When working with machine learning models I came across a regression model that has 2 integer outputs for which the order doesn't matter. It would be convenient to map this two outputs into one real one such that the integers can be recoverd from this real number. Thus the question:
Is there any function $*:\mathbb{Z}\times\mathbb{Z}\to\mathbb{R}$ with associated map $A:Im(*)\to\mathbb{Z}\times\mathbb{Z}$ such that for any $p,q\in\mathbb{Z}$ $$A(p*q)=(p,q) \vee A(p*q)=(q,p)$$
On
Without any constraints on $\ast$ and $A$, this simply follows from cardinality arguments. Since $|\mathbb{Z}\times \mathbb{Z}|\le |\mathbb{R}|$ (via the well known fact that $\mathbb{Z}^2$ is countable and $\mathbb{R}$ is uncountable), there must exist an injective function $\ast : \mathbb{Z}\times\mathbb{Z}\to \mathbb{R}$. When restricted to it's image this function $\ast$ will have an inverse $A$.

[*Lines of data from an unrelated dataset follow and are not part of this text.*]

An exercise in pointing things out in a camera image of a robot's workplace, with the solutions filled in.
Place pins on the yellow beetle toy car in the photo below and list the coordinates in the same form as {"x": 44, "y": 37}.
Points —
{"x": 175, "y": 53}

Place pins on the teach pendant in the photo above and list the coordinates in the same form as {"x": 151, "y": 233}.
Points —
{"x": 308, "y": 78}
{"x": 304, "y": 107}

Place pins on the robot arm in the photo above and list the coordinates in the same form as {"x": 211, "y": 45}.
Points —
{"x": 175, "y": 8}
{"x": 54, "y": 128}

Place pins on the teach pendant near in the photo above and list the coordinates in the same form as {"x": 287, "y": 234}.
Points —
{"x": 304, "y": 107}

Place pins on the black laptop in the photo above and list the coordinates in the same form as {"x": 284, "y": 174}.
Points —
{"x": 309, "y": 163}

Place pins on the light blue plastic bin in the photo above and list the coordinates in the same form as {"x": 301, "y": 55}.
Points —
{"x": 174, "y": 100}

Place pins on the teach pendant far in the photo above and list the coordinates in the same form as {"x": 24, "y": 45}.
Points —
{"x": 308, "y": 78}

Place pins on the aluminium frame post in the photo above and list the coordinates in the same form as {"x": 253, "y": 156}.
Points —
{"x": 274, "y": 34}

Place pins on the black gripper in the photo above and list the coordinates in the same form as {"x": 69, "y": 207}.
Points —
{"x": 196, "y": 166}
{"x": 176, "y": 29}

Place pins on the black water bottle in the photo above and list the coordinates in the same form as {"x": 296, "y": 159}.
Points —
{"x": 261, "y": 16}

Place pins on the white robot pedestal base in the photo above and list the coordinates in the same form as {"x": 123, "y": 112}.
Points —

Explicit examples are numerous and given by some of the comments and other answers.
If "$X \vee Y = Z$" means just that at least one of $X, Y$ is $Z$ then all you are really asking is that $$ A(p*q) = (q,p) $$ since then $$ (p,q) \vee (q,p) = (q,p) $$ will be true.

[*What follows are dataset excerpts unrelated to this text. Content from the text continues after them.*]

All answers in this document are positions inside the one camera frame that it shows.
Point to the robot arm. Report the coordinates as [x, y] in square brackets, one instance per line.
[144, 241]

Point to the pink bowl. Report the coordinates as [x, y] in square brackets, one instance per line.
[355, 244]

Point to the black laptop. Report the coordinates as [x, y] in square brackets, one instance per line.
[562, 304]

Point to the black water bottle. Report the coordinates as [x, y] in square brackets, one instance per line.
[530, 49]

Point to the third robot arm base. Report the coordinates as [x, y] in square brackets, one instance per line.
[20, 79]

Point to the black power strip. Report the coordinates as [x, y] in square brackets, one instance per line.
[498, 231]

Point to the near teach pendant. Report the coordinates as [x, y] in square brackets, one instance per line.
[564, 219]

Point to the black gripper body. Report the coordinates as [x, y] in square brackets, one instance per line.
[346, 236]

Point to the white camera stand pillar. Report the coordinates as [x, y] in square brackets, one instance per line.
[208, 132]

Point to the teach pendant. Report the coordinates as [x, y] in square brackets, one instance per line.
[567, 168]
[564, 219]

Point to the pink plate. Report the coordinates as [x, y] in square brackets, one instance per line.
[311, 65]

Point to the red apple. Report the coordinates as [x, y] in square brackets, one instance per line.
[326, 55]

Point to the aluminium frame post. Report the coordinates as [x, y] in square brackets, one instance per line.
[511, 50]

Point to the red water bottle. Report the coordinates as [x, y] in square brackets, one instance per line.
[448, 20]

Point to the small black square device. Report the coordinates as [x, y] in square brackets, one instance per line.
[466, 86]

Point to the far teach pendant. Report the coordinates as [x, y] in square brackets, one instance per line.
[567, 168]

There are lots of pairs of functions $(*, A)$ that will do. You just have to encode a pair as a single number that uniquely determines both $p$ and $q$. Then let $A$ be the function for which $$ A(p*q) = (q,p) , $$
If there is a bound $b$ on nonnegative inputs just convert $(p,q)$ to a digit base $b$ integer: $$ p*q = pb + q. $$
For arbitrary integer inputs, setting $$ p*q = 2^p3^q $$ produces a rational number from which you can recover $p$ and $q$ by factoring.
If you want integer rather than a rational output use $2^p$ or $3^{-p}$ depending on the sign of $p$, and a power of $5$ or $7$ to encode $q$.
There are many other strategies. Picking one that works best for the application depends on context you haven't provided.